- [Dataset records]
§

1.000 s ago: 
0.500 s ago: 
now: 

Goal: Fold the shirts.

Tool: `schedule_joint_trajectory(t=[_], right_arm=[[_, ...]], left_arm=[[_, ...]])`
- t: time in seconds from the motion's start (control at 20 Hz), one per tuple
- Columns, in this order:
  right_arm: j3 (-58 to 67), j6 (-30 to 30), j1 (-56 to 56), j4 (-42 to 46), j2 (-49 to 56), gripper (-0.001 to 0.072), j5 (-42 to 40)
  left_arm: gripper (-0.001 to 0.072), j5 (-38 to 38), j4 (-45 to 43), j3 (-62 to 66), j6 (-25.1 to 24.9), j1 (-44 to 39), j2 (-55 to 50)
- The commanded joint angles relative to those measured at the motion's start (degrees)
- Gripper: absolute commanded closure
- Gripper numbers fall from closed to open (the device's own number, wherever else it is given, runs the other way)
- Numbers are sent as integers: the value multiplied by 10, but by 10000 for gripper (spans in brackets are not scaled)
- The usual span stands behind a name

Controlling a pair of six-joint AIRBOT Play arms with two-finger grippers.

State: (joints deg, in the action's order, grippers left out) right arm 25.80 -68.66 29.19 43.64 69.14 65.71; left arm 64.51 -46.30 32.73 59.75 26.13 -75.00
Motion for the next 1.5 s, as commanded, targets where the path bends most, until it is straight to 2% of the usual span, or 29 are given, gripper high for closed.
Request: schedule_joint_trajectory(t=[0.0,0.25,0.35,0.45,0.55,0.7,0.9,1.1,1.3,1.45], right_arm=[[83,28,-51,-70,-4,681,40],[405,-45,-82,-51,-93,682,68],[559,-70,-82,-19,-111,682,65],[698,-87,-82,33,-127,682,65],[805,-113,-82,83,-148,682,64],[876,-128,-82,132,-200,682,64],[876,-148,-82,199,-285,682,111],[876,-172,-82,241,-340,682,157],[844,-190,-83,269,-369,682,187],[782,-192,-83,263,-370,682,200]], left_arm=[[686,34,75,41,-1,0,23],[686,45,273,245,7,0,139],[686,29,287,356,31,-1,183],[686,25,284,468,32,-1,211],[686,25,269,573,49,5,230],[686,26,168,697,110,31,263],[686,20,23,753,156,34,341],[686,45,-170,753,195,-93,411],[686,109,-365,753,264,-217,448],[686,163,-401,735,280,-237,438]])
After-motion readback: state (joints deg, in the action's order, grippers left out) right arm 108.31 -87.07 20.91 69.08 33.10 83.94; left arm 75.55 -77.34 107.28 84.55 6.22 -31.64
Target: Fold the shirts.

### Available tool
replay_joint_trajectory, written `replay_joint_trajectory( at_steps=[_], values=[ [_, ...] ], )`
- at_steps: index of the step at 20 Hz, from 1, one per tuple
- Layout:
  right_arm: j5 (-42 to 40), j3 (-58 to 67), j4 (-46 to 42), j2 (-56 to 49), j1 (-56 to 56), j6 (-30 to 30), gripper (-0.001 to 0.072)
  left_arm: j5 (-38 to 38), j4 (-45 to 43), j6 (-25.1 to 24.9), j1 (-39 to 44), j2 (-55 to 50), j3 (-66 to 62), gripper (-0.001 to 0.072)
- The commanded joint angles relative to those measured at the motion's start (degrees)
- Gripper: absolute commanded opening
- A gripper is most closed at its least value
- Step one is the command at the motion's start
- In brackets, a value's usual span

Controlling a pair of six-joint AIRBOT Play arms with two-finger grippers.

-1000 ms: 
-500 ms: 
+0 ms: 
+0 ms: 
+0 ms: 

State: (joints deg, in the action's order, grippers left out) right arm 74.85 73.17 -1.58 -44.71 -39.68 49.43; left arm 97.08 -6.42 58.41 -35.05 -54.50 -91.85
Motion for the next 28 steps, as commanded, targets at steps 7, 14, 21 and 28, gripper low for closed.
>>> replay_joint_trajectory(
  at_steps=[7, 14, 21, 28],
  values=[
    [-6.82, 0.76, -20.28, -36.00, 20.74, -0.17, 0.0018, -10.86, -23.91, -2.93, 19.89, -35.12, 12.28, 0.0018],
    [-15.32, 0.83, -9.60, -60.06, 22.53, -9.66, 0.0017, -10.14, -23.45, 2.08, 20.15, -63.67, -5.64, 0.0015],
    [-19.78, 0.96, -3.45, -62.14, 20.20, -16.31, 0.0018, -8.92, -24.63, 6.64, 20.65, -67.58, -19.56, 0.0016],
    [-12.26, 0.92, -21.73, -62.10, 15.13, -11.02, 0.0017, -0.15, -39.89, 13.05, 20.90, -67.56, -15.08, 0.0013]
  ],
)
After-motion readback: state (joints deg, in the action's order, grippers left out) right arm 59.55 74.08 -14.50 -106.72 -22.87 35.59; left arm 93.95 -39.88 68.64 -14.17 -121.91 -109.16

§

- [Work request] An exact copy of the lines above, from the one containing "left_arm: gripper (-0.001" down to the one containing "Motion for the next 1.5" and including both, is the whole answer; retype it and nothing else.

- [Result of this exercise]
  left_arm: gripper (-0.001 to 0.072), j5 (-38 to 38), j4 (-45 to 43), j3 (-62 to 66), j6 (-25.1 to 24.9), j1 (-44 to 39), j2 (-55 to 50)
- The commanded joint angles relative to those measured at the motion's start (degrees)
- Gripper: absolute commanded closure
- Gripper numbers fall from closed to open (the device's own number, wherever else it is given, runs the other way)
- Numbers are sent as integers: the value multiplied by 10, but by 10000 for gripper (spans in brackets are not scaled)
- The usual span stands behind a name

Controlling a pair of six-joint AIRBOT Play arms with two-finger grippers.

State: (joints deg, in the action's order, grippers left out) right arm 25.80 -68.66 29.19 43.64 69.14 65.71; left arm 64.51 -46.30 32.73 59.75 26.13 -75.00
Motion for the next 1.5 s, as commanded, targets where the path bends most, until it is straight to 2% of the usual span, or 29 are given, gripper high for closed.

Nothing remains to be done, and the exercise is complete.